In patients with incomplete spinal cord stab injuries, prognosis is fairly good with recovery being reported in about 50-60% of incomplete injuries,[1] unless MRI shows a hemorrhage into the cord.[4] Our patient had an unlucky evolution; the secondary lesion after blade removal caused more deficits than the primary lesion with sequelae persisting unvaried at 6 months.

This case presents a unique scenario (to our knowledge only one further case of self-inflicted Brown-Séquard syndrome related to "stab" injury is reported in literature[5]) in which the self-inflicted knife stab was forceful enough to transfix the neck, to pierce the vertebral body and traverse the spinal canal without causing neurological deficits, which eventually occurred after blade removal.

References

1Velmahos GC, Degiannis E, Hart K, Souter I, Saadia R. Changing profiles in spinal cord injuries and risk factors influencing recovery after penetrating injuries.
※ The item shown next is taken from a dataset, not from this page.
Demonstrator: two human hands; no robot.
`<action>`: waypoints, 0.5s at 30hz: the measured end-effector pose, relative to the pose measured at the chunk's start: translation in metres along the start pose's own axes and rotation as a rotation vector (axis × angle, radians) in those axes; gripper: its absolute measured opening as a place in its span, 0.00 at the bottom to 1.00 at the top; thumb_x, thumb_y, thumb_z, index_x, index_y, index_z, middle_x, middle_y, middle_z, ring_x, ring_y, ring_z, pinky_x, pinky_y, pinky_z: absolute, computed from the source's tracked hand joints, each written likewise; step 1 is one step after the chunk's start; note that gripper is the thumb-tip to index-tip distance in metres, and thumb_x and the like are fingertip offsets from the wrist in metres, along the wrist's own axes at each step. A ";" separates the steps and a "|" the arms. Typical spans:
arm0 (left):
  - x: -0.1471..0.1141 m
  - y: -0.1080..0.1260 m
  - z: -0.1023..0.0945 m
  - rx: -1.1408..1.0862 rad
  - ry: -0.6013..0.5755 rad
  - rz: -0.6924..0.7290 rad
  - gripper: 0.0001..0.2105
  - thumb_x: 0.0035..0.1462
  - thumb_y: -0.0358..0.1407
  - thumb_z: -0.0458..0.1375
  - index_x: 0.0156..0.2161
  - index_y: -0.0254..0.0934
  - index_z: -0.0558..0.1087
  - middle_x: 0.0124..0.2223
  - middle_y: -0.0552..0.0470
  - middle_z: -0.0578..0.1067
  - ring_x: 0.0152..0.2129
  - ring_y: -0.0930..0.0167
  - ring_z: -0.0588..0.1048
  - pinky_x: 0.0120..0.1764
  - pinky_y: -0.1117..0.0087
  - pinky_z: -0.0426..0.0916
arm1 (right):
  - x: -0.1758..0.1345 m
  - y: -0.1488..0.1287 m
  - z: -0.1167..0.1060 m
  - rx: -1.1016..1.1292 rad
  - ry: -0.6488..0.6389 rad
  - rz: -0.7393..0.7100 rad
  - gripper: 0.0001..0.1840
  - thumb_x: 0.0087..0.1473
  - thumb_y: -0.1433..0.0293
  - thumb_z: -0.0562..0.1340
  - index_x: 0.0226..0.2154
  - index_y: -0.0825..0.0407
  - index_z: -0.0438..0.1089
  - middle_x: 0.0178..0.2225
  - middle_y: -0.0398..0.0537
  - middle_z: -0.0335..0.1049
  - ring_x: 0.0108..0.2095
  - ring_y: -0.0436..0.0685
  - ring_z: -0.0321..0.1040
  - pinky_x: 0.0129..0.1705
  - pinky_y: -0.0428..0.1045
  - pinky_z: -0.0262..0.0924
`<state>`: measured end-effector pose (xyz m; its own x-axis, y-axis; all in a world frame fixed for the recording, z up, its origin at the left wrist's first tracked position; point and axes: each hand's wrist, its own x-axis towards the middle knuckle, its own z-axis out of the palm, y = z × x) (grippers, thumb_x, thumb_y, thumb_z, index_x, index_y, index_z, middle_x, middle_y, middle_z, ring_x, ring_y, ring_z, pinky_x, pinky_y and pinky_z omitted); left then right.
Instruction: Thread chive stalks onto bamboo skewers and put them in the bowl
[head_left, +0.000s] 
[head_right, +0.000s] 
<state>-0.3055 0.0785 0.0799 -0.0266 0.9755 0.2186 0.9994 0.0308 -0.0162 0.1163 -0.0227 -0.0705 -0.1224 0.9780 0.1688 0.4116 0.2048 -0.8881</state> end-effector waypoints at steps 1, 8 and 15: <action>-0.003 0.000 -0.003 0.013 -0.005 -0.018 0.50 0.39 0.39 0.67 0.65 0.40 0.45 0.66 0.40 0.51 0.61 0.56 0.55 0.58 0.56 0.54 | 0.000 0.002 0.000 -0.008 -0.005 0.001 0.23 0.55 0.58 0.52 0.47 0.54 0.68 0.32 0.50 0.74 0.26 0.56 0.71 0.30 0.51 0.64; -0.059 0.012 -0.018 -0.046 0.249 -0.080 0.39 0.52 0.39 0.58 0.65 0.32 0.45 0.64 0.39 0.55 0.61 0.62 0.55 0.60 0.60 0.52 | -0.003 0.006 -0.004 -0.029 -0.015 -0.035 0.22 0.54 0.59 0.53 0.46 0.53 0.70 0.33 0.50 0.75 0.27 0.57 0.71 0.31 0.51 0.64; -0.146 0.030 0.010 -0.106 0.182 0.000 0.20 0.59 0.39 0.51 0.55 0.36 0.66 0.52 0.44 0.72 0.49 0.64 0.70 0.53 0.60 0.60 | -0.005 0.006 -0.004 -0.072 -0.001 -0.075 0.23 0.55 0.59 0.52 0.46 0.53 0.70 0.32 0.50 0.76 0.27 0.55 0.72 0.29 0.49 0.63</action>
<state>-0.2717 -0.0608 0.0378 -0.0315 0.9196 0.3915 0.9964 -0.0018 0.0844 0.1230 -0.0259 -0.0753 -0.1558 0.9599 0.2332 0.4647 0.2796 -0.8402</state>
J Trauma 1995;38:334-7.
2Peacock WJ, Shrosbree RD, Key AG. A review of 450 stab wounds of the spinal cord. S Afr Med J 1977;51:961-4.
3McCarron MO, Flynn PA, Pang KA, Hawkins SA. Traumatic Brown-Séquard-plus syndrome. Arch Neurol 2001;58:1470-2.
4Bondurant FJ, Cotler HB, Kulkarni MV, McArdle CB, Harris JH Jr. Acute spinal cord injury. A study using physical examination and magnetic resonance imaging. Spine (Phila Pa 1976) 1990;15:161-8.
5Gray TL, Karagiannis A, Crompton JL, Selva D. Self-inflicted blindness and Brown-Séquard syndrome. J Neuroophthalmol 2003;23:154-6.